CR Baseball, an Alabama-based club, went to 3-0 on Saturday night at LakePoint by way of a 14-2 run-rule victory. Several pitchers contributed to the effort, though Matthew Snell (2019, Ariton, Ala.) stood out for sure both for his unique delivery and present stuff. Snell worked up to 86 mph from a lower three-quarters slot really throwing his whole body at the hitter via a short stride delivery and max effort snap over his front side. The fastball proved to be overpowering within the zone, highlighted by good sinking action and quality angle created from his lower slot.

The RBI Tri-Cities 15u club, a team hailing from the Johnson City area in East Tennessee, went to 2-0 late Saturday night via a hard-fought win over Team DeMarini. Tanner Barrs (2020, Abingdon, Va.) got the start and showed solid abilities both on the mound and with his lefthanded bat. Barrs had some inconsistencies with his command on the mound, but showed a live lefthanded arm that worked up to 83 mph, settling into the 80-82 mph range with a quick arm along with good feel for his curveball which he showed the ability to land for strikes at times. At bat he does a good job staying compact with his hands onto a line drive swing plane with quality bat speed, showing willingness to work to all fields with authority and good overall feel for the barrel.
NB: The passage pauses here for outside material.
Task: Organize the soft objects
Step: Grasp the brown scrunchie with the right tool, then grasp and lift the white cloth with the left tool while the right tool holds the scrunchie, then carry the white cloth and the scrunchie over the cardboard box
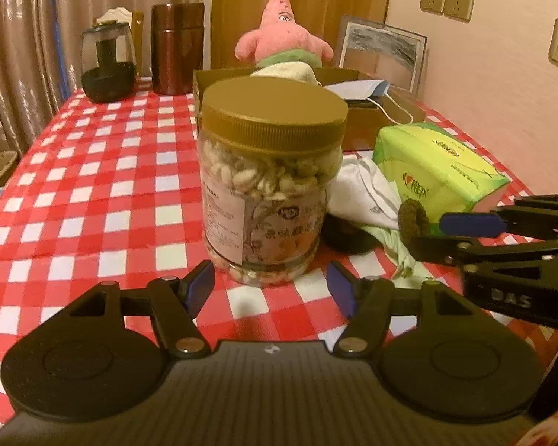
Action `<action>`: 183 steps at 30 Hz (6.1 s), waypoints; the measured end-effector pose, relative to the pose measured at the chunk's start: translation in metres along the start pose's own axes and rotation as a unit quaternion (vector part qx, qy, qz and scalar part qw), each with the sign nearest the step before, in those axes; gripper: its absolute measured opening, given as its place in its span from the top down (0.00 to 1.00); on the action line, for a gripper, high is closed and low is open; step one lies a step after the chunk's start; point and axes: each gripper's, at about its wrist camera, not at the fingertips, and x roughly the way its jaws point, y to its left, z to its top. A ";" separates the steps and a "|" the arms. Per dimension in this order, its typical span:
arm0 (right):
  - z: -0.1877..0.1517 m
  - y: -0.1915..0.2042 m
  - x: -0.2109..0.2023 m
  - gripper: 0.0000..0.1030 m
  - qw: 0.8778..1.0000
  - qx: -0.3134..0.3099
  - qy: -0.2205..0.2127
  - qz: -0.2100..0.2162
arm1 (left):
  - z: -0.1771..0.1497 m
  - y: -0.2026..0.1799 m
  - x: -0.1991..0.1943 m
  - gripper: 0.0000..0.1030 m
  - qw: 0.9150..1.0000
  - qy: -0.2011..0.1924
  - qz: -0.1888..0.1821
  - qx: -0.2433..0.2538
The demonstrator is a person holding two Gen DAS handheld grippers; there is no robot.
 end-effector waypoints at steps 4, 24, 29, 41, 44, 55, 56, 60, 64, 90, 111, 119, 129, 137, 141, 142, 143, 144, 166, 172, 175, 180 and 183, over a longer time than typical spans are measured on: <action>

Storm Heirholzer (2020, Austin, Texas) didn’t factor into the decision for Clutch Athletics on Saturday night but still was pretty good in his four innings on the mound. He allowed two runs and struck out five while walking no one staying consistently in command especially with his fastball and really pounding the zone. His arm stroke is very long through the back with whippy arm speed still mostly on time at foot strike despite the length through the back. He worked up to 87 mph with his fastball, settling into the 84-86 mph range and really pounding the zone. He also demonstrated the ability to land his 11-to-5 shaped curveball for strikes to both sides of the plate.